Logging the Yule numbers
The Christmas box office frame is usually a busy one, and this year is following (Santa) suit. Numerous new releases were delivered with varying degrees of care, with hopes that ticket buyers soon would be there. Some titles created a clatter, some did not really matter.
The totals this week are a bit of a moving target as estimates will run four days with Christmas on Monday, and some titles had early debuts on Wednesday. Most titles will be giving their totals for the four days of Christmas. Here are the stocking stuffing films.

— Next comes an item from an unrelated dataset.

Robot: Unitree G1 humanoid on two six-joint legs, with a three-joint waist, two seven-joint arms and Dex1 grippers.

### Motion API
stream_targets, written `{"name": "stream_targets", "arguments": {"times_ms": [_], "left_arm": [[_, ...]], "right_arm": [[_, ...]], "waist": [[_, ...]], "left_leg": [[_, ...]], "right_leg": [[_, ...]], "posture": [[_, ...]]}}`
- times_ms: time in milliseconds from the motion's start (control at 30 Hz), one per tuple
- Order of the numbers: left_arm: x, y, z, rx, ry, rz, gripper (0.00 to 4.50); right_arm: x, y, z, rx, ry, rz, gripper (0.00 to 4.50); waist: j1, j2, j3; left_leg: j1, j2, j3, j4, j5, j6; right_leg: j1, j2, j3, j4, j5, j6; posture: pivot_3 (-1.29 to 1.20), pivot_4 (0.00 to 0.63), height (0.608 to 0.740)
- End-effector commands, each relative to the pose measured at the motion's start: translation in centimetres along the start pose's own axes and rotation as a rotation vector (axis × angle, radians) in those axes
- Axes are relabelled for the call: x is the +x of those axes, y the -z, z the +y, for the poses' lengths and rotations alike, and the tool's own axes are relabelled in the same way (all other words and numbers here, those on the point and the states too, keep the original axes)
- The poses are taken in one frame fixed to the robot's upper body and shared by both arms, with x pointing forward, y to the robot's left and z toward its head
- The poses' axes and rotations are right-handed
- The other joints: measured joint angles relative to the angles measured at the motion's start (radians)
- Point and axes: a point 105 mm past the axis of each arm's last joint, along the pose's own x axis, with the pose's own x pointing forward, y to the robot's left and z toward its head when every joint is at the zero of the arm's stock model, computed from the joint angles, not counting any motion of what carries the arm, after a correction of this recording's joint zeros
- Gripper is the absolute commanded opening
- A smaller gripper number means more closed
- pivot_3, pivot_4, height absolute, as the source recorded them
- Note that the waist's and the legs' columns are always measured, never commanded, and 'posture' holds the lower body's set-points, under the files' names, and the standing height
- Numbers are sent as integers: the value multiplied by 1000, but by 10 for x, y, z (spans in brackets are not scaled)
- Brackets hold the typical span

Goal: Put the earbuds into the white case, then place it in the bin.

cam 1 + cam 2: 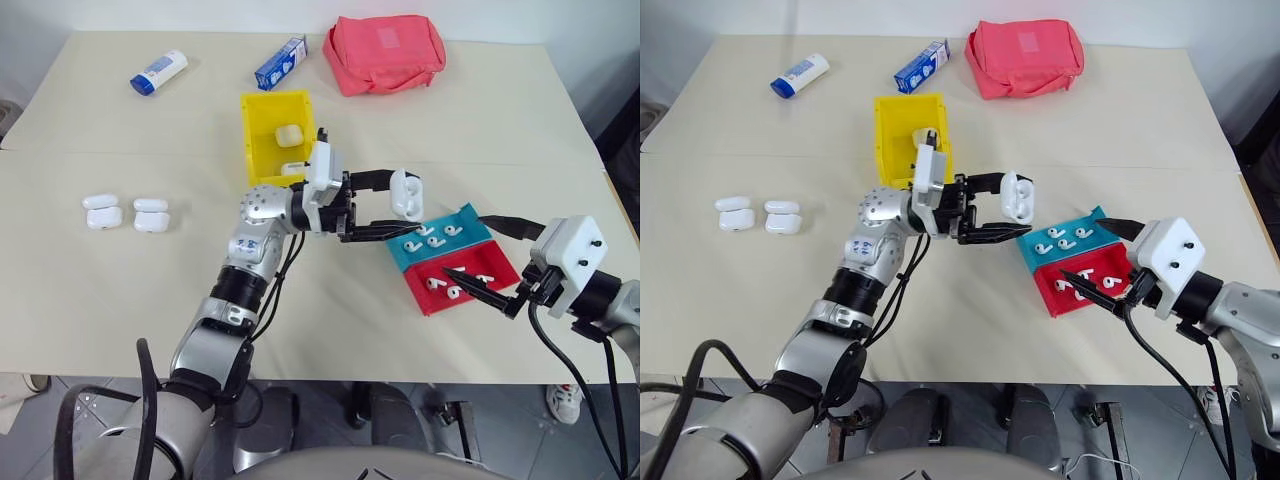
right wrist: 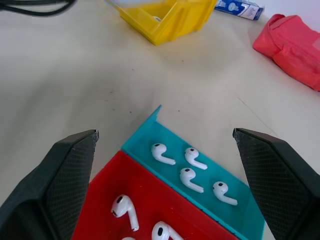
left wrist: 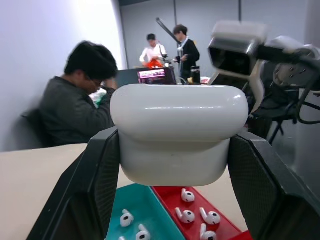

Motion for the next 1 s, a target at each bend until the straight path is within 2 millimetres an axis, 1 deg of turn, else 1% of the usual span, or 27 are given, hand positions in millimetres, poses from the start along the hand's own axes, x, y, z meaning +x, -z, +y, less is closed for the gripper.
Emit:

1. STAR WARS: THE LAST JEDI – $102.5Million
While there has been a lot of negativity on the internet from the hardcore fan base this sequel has been continuing to do strong business. The weekday figures have been delivering an impressive double-digit return, and while not sucking up all the business a 4-day run like this is a sign of strength, as it performs about as expected. It is trailing behind “Force Awakens” at the same point, but is out drawing “Rogue One” from last year. In the face of so many new releases, and other limited run titles expanding this weekend as well, this is a strong show of force (SWIDT).
2. JUMANJI: WELCOME TO THE JUNGLE – $44.3m 4-day; 60.8m 6-day
Sony Studios has been trying to get this property a sequel, or rebooted, for well over a decade. It appears they finally hit upon a winning formula as this is a robust return in the face of a gargantuan Star Wars effort. The family-based counter-programming was the right call as kids do not see multiple viewings as much as teens or the fan boys. This will benefit with schools being out in the coming weeks for a solid long run.
3. PITCH PERFECT 3 – $35.5m
This was a perfect bout of counter-programming. Women are the lowest percentage of the Star Wars buyers, and this was a female-friendly sequel; over three quarters of those going to this title were women. While operating well below the first sequel this was considered the hoped-for result, and has to be looked at as a success. The targeted demographic however may be a challenge to maintain momentum past the holiday.
4. THE GREATEST SHOWMAN – $12.1m 4-day; $16.7m 6-day
Fox had hoped to have this musical as an awards season darling, in the mold of last year’s “La La Land”. While it has netted a few Golden Globes nods it is not generating the same level of serious heat off of the trophy run. Critics have been mixed on this release, and the audience has been divided among choices in a very crowded field. This would draw older females primarily, but parents were going to “Jumanji”, and “PP3” served as another female musical selection. Ultimately if the nominations solidify it could see a longer run and more success as a result.
5. COCO – $9.8m
Performing nicely for Disney/Pixar this curious decision to feature the Mexican Day of the Dead holiday has found global traction as well. This week will see the film crossing $500million in global revenue.
6. FERDINAND – $9.0m
While holding nicely below a -50% for week #2 that is against a very soft open last week versus “Jedi”, when no film fared well. This will be a whimper for the Blue Sky studios, whose future is very much in limbo. The studio behind the “Ice Age” and “Rio” films was the primary animation supplier for 21st Century Fox. The takeover by Disney will call that into question now.
7. DOWNSIZING – $7.1m
The studio Paramount was trying to have this regarded as a serious dramatic awards effort, but the reactions have been mixed, at best. Alexander Payne is a serious director, but this fantasy about adults choosing to miniaturize themselves for the sake of the environment has been a miss. Critics have it at a tepid 50% acceptance, and the audiences are scorching it; the CinemaScore is a “C”, and younger viewers graded it even lower. Failing to crack $10million on a holiday is dismal for a production costing $70million.
8. DARKEST HOUR – $6.1m
The Winston Churchill biopic has been getting a good reception, and Gary Oldman is assured of many upcoming nominations for the lead role. This expanded into over 700 theaters and it drew the fourth highest screen average for the week. This bodes for a lengthy run throughout the upcoming awards season.
9. THE SHAPE OF WATER – $5.0m
Another limited release expanding, this one into under 600 more screens, it has been a remarkably received effort. Months of advanced word from the festivals was followed by a slew of Golden Globes nominations for this extension from the Hellboy franchise.
10. FATHER FIGURES – $4.78m
A long-delayed comedy it suffered by getting released in a climate that has been resistant to R-rated comedies. This is a disastrous effort when you consider it drew less than “Shape of Water” while appearing on more than four times as many screens.